EU vice president sees red and attacks France on Roma
It is not often that the midday briefing at the European Commission makes for compelling listening, but this was one of those days.
Dressed in a fiery red jacket, the immaculately coiffed Viviane Reding banged her fist on the lectern as she directed an unprecedented attack on France.
European commissioners tend to refrain from publicly using words like "disgrace" and "shocking" about EU member states, especially about a big founder member state. But the lady from Luxembourg did just that.
A former journalist, Viviane Reding has served in the European Commission for 11 years. She is now justice commissioner, vice-president of the EU executive and a force to be reckoned with.
Her attack comes after weeks of tension and condemnations by the UN, the European Parliament, human rights groups and even the Vatican.
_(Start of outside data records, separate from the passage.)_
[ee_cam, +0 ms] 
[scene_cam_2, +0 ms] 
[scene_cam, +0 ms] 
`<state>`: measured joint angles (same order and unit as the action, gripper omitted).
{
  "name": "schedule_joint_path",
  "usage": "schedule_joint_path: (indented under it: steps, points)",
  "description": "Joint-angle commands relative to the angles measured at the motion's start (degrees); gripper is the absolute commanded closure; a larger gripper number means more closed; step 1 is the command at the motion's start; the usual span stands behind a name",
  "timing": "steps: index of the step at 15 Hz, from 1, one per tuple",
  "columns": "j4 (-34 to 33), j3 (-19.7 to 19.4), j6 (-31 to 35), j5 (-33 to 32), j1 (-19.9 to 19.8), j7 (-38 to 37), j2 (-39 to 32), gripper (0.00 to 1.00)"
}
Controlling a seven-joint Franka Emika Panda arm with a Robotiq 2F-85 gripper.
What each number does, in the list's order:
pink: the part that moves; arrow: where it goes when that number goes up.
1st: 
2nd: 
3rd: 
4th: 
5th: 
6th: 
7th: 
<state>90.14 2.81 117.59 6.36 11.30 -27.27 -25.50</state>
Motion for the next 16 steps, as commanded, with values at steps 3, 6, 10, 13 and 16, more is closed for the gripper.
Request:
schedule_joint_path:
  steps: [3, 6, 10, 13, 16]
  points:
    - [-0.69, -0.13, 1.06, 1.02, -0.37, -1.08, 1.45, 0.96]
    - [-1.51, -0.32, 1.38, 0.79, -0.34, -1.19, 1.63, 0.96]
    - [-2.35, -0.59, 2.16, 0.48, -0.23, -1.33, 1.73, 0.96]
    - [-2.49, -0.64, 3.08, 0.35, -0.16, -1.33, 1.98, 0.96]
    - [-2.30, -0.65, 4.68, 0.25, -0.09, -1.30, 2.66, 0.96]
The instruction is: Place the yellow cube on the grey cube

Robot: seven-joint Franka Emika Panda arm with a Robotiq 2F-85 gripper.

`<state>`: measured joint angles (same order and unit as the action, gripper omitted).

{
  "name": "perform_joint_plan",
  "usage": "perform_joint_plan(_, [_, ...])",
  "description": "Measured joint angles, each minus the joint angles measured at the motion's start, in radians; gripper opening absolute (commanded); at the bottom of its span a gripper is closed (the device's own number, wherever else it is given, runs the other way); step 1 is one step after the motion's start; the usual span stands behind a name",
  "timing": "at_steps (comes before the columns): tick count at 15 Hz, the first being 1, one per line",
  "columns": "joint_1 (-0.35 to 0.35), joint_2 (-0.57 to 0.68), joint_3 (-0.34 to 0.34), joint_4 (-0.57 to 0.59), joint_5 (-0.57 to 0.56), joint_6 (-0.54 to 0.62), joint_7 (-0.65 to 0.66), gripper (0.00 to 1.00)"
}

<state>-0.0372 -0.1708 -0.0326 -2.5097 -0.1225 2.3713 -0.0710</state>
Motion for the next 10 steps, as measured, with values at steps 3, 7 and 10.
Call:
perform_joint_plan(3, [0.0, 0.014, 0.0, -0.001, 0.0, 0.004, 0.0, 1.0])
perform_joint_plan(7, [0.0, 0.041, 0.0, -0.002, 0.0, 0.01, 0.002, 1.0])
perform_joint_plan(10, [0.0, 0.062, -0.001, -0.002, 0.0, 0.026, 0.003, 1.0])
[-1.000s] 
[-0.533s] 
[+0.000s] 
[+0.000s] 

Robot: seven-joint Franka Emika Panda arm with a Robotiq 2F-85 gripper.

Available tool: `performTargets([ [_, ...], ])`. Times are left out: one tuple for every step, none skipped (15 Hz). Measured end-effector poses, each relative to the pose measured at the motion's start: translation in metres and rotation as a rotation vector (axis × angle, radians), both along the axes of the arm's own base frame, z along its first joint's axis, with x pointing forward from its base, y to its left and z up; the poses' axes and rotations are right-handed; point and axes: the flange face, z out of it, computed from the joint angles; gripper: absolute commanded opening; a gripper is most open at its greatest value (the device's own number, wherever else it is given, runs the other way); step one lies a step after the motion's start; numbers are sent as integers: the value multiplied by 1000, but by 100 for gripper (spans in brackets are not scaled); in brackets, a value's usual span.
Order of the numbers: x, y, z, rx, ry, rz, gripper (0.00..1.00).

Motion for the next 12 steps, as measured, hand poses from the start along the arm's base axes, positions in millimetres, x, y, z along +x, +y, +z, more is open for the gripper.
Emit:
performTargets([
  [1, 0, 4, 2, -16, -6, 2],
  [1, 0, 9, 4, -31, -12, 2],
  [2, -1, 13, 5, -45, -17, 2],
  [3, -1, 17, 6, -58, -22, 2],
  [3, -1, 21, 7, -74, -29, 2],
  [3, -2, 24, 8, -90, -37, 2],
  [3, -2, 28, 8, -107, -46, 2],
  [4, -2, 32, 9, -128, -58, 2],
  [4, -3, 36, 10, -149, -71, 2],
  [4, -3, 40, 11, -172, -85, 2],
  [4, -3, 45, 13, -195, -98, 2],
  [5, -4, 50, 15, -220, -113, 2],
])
It appears to have been triggered not just by the French handling of the Roma (gypsies), but by the French handling of Brussels.
On Monday, a leaked memo from the interior ministry showed that the French authorities had been instructed to target Roma camps, rather than deal with migrants on a case-by-case basis, as the French migration minister and the minister for Europe had assured the European Commission.
"So did the ministers lie?" I asked Mrs Reding.
"I think a part of the French government was saying something else than another part of the French government was doing," she said. "When I see there has been cheating, I say no. Let's be clear - there can be no dismantling of the fundamental values on which our societies are built."
The justice commissioner said she wanted infringement procedures brought against France within weeks, but she was less clear what that could amount to.
"It's not for me to decide," she said. "I just see that things are going wrong and I hand down the dossier" to the European Court of Justice in Luxembourg.
Her statement was welcomed by most parliamentary groups in the European Parliament, with the notable exception of the centre-right European People's Party, to which the French President Nicolas Sarkozy belongs.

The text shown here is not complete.